​Class Review: Frame at Farringdon

25th February

Gymbox member Genevieve Teevan went to the bigger and better Farringdon Gymbox to see how the shiny, new space affects Frame, the something-for-everyone class.

Descending the stairs to the mostly open-plan, subterranean new Gymbox feels like entering a cross between a secret, special ops training facility and an illegal rave in a warehouse. I’m pretty sure that’s deliberate. As an environment conducive to exercise, it works. The frame area is situated smack in the middle of the main gym space. This has a positive impact on the class because the frame bars are in easy proximity to the running track, cardio machines, and weights and because the atmosphere is boosted by the energy of others in the vicinity.

Frame_2.jpg?mtime=20170224151932#asset:395233:urlOf all the Gymbox classes, the Frame concept allows individual instructors the greatest scope to do their own thing. You never know what you’re going to do at a Frame class, but it will always involve a mix of strength, skill, and metabolic conditioning. Bar work is usually part of the meal, but not the whole menu as it is in Bartendaz, so Frame is ideal for anyone who wants to do some work towards their pull-up goals, while sparing their grip and getting an intense cardio workout.

The Saturday morning class I tried was taught by Carrie Baxter (pictured below) who describes her teaching style as “melodramatic”. Yes, she is theatrical, but her playful energy flows out to motivate and stimulate the class. As well as beasting us lucky Gymbox members, Carrie is a dancer, actor and singer with a melodic Irish accent that she manages to project over the music. This is crucial because we are spread out, the pace of this class is brisk, and the exercises are varied. Frame is a true fitness class in that you feel your heartbeat hammering and your muscles protesting for the whole 45 minutes.

After a speedy warm up in which Carrie gets us to nominate exercises, we pair up. Yay, I’ve got an ally now. It can be lonely trying a new class and that quick, friendly exchange of first names and subsequent brief chats makes it feel less anonymous. It also makes me feel more accountable, like someone besides the instructor will notice what I do.

The same cannot be said of my partner. We start facing each other in high plank position alternating press-ups with shoulder taps. This goes on a long time – hours, or maybe like five minutes. Carrie threatens that anyone who stops or lowers to their knees will have to do burpees for the remainder of the time. This motivates me most effectively. My partner? Not so much. Total cheater! Such insubordination shocks me. I’ll sail through red lights on my bike, but disobey a Gymbox instructor?! Never.

Part of the next sequence involves rounds of eight laps of bear crawls around the frame area followed by ten lengths up and down the running track. I start pacing myself against some of the fittest-looking guys who are sprinting fast and conscientiously counting out loud. This is a diverse group of people, yet miraculously everyone seems to finish each round at about the same time… I give in and stop a few laps short. Clearly, a degree of cheating is a sneaky means of scaling the class for different fitness levels. If everyone did their full sets, then the fastest would be hanging around waiting for others to catch up. This way everyone is working hard and everyone is happy.

Apart from some residual guilt about not completing the full set of laps, using the super-springy astro-turf track was a highlight of this class. At this time of year, running outdoors has limited appeal so it felt fantastic to let rip and really sprint inside.

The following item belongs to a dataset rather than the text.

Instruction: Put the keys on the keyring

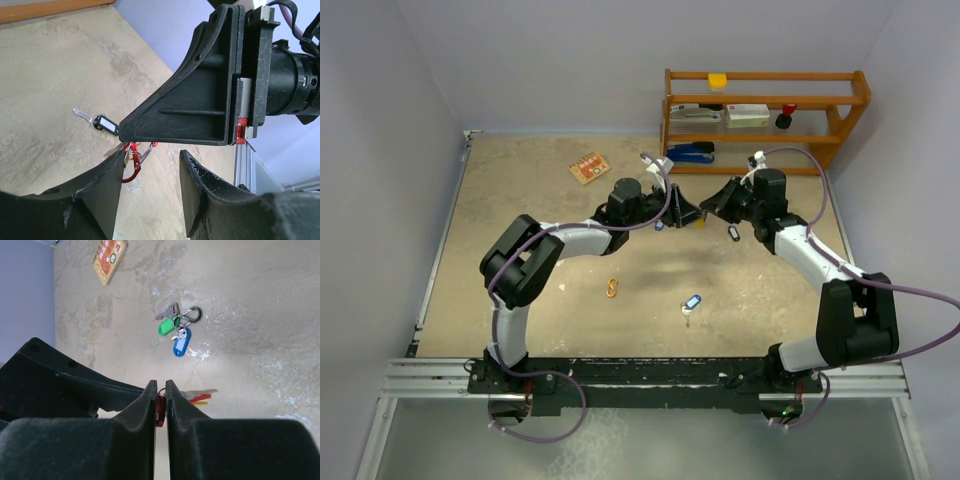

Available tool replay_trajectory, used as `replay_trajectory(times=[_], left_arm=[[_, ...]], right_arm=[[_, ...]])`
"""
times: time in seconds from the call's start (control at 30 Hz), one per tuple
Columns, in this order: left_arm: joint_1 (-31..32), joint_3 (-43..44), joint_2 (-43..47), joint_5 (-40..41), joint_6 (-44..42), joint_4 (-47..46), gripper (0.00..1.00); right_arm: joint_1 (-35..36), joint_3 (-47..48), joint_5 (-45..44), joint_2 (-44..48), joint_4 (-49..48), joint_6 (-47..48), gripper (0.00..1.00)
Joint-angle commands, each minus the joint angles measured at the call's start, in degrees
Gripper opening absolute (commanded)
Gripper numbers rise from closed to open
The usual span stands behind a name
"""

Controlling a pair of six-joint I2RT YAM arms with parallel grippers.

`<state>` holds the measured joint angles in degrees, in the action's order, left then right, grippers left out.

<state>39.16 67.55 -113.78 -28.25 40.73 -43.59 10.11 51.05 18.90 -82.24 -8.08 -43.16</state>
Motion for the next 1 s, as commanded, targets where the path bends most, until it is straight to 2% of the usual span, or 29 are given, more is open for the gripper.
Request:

Carrie offers lots of choices in her class. There’s no option to slip into cruise control mode when you have to decide, and negotiate with your partner, who will run or row. For the final section before the cool down, Carrie asks us to choose between upper body, core, or lower body – without knowing what the exercises will be. “I wouldn’t ask you to do anything I can’t do,” she says. Please know, this is the least reassuring thing that has ever been said. It is evident as she demonstrates a killer ab exercise holding 20kg Eleiko plate that she is strong as an O.A.K. Stronger than you. Stronger than me. Stronger than yesterday. Stronger than Britney after a breakup. So, not at all reassuring, but very inspiring.

At whichever Gymbox you do it, Frame will make you better, harder, faster, stronger, but it’s a particular treat at the vast, indoor playground that is the new Farringdon.